En la mayoría de las encuestas de la larga carrera presidencial Hillary Clinton ha tenido ventaja. Según el promedio de los últimos sondeos de la red especializada Real Clear Politics, Hillary Clinton tiene 2.3 puntos de ventaja.

Pero cada vez más voces ponen en duda la precisión de las empresas que hacen encuestas. Por un lado, los ciudadanos están susceptibles ante los recientes errores que pronosticaban el triunfo del “no” al Brexit en Reino Unido o el “sí” a la paz en el plebiscito de Colombia, y cuyos resultados fueron finalmente lo contrario; por el otro, al equipo de Trump le conviene hacer creer en la incertidumbre de que los sondeos se equivocan.

¿Podrían estar fallando los sondeos que auguran una derrota de Trump? Aún no lo sabemos, pero sí podemos destacar un único precedente en la historia electoral de EE.UU., y data de 1948.

El presidente demócrata Harry Truman se medía con el republicano Thomas Dewey, quien perdió contra todo pronóstico y dio lugar a una de las imágenes más célebres de la historia electoral de EE.UU.: la de Truman sosteniendo un ejemplar del Chicago Tribune que daba por hecho el triunfo de su rival.

Las empresas de sondeos como Gallup, en un error garrafal, dejaron de hacer encuestas unos días antes. En las anteriores, Dewey vencía por unos márgenes en torno a 10 puntos.

El 2 de noviembre, la noche electoral, los periódicos planeaban ya el titular del día, para darle la victoria a Dewey. Tan seguros estaban que titularon a toda página con un claro y conciso: “Dewey defeat Truman”, (Dewey derrota a Truman) e imprimieron 150,000 ejemplares.
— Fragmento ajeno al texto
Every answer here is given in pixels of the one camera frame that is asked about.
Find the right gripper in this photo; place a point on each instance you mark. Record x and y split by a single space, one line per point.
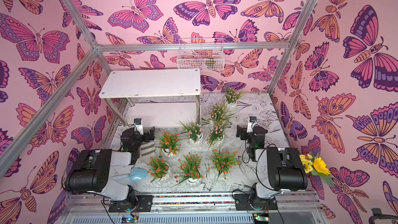
241 132

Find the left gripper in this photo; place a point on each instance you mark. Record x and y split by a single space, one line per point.
146 136

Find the orange plant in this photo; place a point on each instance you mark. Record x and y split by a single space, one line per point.
223 161
169 145
158 168
189 169

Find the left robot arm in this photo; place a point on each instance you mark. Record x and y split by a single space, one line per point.
110 173

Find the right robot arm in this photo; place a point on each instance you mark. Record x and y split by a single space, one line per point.
277 169

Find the white two-tier rack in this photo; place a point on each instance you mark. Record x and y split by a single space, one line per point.
122 87

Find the pink plant front right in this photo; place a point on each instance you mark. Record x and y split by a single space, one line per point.
217 131

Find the pink plant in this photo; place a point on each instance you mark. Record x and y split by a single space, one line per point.
232 97
217 131
219 114
194 132

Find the pink plant far back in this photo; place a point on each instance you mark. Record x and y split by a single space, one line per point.
232 97

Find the pink plant left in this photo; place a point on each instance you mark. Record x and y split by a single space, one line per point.
194 132

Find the yellow flower bouquet vase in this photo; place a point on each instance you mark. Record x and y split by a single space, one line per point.
315 165

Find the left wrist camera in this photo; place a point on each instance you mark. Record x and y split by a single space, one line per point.
139 125

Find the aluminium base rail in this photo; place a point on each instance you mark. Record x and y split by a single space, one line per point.
200 208

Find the white wire basket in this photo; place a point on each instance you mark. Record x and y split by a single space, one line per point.
206 54

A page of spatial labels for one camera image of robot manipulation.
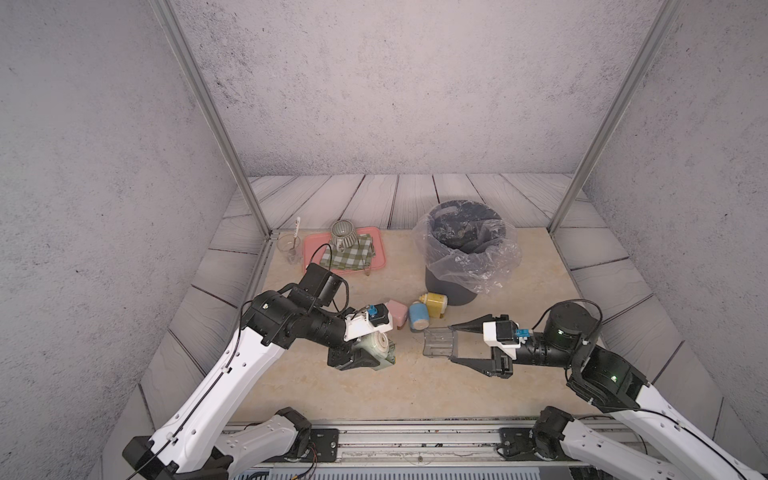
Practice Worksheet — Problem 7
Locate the right metal frame post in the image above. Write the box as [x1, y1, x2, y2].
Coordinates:
[547, 0, 682, 236]

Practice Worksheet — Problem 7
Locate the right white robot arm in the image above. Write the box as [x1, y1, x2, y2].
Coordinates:
[449, 299, 762, 479]

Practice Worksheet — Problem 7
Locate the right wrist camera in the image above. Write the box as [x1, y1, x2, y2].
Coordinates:
[482, 320, 533, 360]

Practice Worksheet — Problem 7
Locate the pink pencil sharpener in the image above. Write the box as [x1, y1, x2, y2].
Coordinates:
[385, 299, 409, 330]

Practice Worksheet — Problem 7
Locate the metal frame post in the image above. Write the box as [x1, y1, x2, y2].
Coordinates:
[149, 0, 272, 236]
[547, 0, 682, 236]

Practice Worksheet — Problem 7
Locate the green white pencil sharpener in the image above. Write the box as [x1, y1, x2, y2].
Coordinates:
[358, 331, 396, 370]

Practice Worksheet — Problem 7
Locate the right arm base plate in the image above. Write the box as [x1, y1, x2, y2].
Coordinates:
[496, 427, 549, 461]

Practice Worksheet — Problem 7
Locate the clear glass with stick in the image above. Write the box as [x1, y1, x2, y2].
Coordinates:
[277, 216, 301, 265]

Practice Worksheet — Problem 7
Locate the ribbed grey cup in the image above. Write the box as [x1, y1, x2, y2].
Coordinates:
[331, 219, 359, 252]

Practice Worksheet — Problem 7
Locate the clear plastic bin liner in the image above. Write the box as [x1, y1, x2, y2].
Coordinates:
[413, 206, 523, 295]

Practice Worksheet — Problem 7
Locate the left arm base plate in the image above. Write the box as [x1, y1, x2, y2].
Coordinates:
[265, 428, 340, 463]

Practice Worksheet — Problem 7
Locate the green checkered cloth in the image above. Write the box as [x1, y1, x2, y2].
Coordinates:
[320, 234, 376, 271]

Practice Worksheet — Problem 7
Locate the aluminium mounting rail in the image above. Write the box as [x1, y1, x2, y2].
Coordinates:
[221, 419, 667, 480]

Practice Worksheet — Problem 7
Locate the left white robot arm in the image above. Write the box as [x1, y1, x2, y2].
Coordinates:
[122, 263, 394, 479]

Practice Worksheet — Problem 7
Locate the dark grey trash bin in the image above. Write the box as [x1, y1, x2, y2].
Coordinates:
[423, 198, 504, 307]

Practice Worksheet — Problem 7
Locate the left metal frame post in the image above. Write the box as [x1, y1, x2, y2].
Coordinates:
[149, 0, 272, 236]

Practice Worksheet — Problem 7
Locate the pink plastic tray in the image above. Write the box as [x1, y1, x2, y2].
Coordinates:
[302, 227, 387, 275]

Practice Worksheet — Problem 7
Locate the clear sharpener shavings tray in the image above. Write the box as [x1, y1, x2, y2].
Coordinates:
[423, 328, 459, 358]

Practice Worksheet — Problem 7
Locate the blue pencil sharpener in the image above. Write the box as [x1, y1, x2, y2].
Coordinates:
[408, 302, 430, 332]

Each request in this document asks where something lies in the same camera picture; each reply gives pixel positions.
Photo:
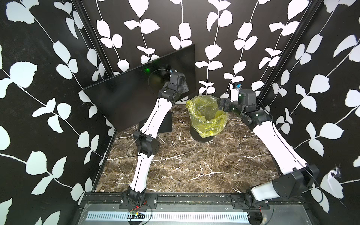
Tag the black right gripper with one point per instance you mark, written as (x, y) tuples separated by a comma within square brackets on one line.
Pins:
[(228, 103)]

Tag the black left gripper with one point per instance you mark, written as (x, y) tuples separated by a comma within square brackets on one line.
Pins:
[(184, 88)]

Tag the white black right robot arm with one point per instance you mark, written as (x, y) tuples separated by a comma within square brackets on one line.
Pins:
[(297, 175)]

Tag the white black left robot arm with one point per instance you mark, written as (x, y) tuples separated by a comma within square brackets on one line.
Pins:
[(145, 137)]

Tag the black flat monitor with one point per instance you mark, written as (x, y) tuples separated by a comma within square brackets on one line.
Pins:
[(128, 98)]

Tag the yellow plastic bin liner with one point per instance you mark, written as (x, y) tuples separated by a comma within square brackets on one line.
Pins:
[(205, 116)]

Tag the black mesh waste bin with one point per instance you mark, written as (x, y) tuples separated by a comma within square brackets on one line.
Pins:
[(196, 136)]

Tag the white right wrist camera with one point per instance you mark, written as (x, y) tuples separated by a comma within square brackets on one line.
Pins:
[(243, 97)]

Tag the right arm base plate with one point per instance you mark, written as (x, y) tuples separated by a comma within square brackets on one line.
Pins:
[(247, 202)]

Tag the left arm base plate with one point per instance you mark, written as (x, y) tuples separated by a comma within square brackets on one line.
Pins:
[(147, 201)]

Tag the black front mounting rail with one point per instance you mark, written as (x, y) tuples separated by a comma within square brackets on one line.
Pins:
[(177, 198)]

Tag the white perforated cable tray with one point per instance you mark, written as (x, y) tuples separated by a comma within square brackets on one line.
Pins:
[(202, 217)]

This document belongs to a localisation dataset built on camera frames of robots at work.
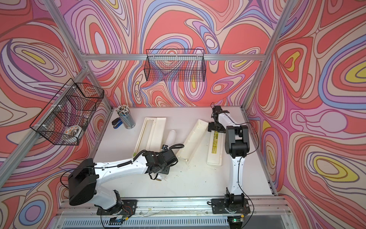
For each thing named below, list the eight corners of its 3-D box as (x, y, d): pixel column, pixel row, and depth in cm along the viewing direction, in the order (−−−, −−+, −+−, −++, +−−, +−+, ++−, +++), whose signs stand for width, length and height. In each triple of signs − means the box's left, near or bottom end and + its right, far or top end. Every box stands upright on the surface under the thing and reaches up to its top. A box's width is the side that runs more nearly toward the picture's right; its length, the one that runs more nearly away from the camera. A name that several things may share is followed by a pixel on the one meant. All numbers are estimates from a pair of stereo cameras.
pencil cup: (124, 129, 108) (115, 112, 93) (126, 121, 112) (118, 104, 98) (134, 129, 108) (126, 112, 93) (136, 121, 112) (129, 104, 98)
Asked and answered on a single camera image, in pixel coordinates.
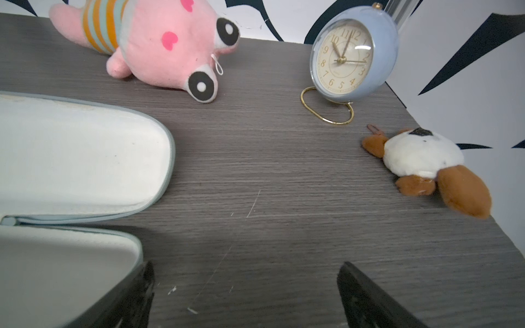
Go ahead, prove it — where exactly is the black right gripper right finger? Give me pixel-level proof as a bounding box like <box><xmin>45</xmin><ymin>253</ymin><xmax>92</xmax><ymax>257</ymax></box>
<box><xmin>337</xmin><ymin>262</ymin><xmax>427</xmax><ymax>328</ymax></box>

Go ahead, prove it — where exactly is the pink plush toy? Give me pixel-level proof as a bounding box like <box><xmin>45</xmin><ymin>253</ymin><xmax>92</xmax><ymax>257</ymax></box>
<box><xmin>49</xmin><ymin>0</ymin><xmax>240</xmax><ymax>103</ymax></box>

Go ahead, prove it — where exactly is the blue alarm clock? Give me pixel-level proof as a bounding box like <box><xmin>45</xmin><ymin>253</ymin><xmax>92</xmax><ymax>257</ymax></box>
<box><xmin>300</xmin><ymin>2</ymin><xmax>399</xmax><ymax>125</ymax></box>

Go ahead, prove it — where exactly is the brown white plush toy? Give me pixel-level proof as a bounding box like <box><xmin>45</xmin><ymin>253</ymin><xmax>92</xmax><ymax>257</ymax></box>
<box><xmin>362</xmin><ymin>124</ymin><xmax>492</xmax><ymax>219</ymax></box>

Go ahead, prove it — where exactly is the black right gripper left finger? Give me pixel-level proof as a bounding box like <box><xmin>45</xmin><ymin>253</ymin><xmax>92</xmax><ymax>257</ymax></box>
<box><xmin>66</xmin><ymin>261</ymin><xmax>155</xmax><ymax>328</ymax></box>

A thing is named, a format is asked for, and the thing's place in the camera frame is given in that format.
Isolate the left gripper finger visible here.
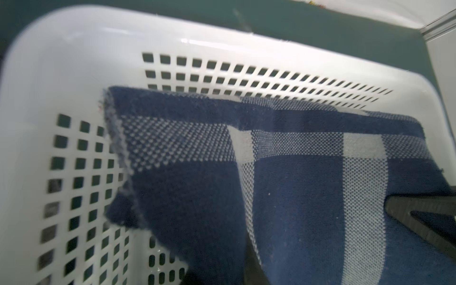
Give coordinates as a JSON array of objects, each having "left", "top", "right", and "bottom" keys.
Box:
[{"left": 384, "top": 195, "right": 456, "bottom": 260}]

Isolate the navy plaid scarf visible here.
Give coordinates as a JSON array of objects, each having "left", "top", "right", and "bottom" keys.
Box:
[{"left": 103, "top": 87, "right": 456, "bottom": 285}]

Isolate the white plastic perforated basket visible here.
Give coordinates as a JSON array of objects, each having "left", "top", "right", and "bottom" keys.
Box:
[{"left": 1, "top": 5, "right": 456, "bottom": 285}]
La gran diferencia entre 1948 y el día de hoy: actualmente contamos con un gran número de encuestadoras; hace 68 años sólo cuatro firmas hacían sondeos electorales y tres de ellas (Gallup, Roper y Crossley) dejaron de preguntar a los votantes a dos semanas del día electoral.
Mañana sabremos si los sondeos fallan a favor de  Trump.